_What this task involves_:
Gather every line of the entries that includes the word "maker".

Data extracted from a collection

■ ■ ■

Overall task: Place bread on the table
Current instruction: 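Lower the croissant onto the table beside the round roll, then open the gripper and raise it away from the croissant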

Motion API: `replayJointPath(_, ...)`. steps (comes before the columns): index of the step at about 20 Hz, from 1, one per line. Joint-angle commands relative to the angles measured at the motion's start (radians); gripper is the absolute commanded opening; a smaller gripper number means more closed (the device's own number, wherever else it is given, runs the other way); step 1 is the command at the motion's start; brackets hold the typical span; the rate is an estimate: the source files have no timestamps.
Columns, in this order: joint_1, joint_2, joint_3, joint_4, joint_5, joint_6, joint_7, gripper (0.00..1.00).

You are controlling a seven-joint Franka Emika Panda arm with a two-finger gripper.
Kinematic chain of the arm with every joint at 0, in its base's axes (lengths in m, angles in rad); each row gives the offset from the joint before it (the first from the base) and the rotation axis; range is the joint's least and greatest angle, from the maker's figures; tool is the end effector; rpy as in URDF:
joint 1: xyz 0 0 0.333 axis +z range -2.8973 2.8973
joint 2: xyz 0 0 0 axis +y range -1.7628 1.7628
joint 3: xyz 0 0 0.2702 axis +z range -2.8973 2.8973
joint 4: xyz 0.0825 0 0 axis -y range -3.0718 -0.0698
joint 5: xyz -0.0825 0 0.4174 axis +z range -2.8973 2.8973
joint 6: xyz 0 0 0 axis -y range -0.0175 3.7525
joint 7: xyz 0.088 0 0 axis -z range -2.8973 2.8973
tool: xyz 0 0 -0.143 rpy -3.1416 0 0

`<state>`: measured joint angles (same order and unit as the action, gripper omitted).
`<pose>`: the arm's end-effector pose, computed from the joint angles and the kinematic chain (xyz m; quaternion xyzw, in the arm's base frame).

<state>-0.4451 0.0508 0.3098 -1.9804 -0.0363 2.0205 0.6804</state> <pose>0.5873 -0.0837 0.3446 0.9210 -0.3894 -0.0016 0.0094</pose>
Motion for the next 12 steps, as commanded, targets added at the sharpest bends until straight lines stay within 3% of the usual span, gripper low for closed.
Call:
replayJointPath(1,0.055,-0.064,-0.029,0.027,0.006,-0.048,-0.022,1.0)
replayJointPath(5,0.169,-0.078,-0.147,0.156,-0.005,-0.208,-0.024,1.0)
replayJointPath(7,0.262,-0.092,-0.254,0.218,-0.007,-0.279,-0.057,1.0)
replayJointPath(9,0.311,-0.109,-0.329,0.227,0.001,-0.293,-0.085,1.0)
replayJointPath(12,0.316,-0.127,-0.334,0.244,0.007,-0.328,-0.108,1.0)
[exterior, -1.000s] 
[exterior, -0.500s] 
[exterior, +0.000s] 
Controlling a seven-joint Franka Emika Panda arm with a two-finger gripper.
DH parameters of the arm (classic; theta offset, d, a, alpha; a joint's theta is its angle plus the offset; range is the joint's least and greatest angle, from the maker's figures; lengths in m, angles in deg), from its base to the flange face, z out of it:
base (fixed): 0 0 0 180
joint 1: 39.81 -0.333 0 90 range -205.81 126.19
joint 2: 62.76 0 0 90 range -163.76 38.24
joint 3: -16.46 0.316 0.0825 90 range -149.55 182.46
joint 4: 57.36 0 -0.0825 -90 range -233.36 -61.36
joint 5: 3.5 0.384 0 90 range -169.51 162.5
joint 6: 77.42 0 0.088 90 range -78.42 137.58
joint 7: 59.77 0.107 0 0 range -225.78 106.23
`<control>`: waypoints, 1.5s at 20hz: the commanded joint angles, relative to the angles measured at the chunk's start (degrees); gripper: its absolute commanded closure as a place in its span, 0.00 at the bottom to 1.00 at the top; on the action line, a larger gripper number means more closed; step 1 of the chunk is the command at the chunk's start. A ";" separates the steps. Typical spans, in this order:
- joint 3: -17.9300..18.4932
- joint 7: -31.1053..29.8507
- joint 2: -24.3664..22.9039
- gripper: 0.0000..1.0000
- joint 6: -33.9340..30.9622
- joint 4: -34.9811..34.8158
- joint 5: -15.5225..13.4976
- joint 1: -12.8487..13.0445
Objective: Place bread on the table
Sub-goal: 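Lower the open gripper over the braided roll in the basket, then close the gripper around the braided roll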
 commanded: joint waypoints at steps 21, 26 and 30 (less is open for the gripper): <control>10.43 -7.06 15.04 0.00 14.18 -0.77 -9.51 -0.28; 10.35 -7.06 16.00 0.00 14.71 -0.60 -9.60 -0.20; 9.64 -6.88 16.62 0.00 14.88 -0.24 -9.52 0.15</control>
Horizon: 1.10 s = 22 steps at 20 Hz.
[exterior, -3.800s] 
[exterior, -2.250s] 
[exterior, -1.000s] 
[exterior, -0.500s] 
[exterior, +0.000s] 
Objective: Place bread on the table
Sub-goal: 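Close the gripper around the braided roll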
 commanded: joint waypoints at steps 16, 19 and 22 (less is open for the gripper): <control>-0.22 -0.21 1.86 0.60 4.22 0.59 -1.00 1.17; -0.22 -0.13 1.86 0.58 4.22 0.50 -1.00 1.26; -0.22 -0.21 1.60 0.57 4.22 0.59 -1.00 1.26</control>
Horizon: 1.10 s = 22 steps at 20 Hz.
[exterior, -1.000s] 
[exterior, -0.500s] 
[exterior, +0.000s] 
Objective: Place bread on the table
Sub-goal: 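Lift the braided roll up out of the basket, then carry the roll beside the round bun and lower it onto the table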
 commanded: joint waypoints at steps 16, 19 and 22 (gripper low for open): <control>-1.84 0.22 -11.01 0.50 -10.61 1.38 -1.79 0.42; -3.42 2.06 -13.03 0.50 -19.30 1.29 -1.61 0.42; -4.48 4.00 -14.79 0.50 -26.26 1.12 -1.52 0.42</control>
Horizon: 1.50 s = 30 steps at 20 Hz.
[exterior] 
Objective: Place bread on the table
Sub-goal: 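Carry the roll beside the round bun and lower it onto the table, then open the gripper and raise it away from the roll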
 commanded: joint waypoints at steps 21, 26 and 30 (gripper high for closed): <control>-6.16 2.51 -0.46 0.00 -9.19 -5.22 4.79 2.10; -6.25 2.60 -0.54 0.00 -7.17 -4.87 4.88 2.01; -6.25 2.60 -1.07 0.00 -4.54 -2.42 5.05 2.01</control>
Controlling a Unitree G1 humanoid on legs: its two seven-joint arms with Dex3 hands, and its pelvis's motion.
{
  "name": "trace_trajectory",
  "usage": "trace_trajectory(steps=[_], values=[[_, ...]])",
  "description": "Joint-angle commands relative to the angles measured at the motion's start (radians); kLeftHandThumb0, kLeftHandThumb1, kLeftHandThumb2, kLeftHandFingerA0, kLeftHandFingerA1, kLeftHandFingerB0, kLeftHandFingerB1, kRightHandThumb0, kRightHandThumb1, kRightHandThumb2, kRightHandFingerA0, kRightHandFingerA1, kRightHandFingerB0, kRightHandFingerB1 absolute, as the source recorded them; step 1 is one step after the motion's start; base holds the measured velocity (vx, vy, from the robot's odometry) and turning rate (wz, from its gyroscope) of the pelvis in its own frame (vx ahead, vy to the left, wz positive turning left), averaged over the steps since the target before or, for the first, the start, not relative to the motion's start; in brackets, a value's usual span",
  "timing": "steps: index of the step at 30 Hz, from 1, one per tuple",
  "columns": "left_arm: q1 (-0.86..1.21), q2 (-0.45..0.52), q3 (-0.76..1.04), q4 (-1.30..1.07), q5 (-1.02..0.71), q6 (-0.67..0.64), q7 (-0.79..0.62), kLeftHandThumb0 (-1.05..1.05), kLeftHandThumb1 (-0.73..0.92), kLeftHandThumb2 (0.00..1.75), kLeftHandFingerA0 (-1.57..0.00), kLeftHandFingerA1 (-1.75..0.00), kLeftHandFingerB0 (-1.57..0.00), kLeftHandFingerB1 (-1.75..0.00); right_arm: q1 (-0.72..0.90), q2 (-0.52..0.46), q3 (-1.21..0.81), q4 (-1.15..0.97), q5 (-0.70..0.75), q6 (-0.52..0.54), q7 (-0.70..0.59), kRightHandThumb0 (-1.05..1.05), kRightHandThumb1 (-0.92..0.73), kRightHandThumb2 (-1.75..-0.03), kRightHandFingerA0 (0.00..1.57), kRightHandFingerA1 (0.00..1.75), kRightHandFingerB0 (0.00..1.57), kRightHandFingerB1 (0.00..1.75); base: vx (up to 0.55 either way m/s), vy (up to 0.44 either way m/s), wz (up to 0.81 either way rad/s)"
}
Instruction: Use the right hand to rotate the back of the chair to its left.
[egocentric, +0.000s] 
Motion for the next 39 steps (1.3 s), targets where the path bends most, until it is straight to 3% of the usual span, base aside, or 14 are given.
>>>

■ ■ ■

_Your response_:
Kinematic chain of the arm with every joint at 0, in its base's axes (lengths in m, angles in rad); each row gives the offset from the joint before it (the first from the base) and the rotation axis; range is the joint's least and greatest angle, from the maker's figures; tool is the end effector; rpy as in URDF:
DH parameters of the arm (classic; theta offset, d, a, alpha; a joint's theta is its angle plus the offset; range is the joint's least and greatest angle, from the maker's figures; lengths in m, angles in deg), from its base to the flange face, z out of it:

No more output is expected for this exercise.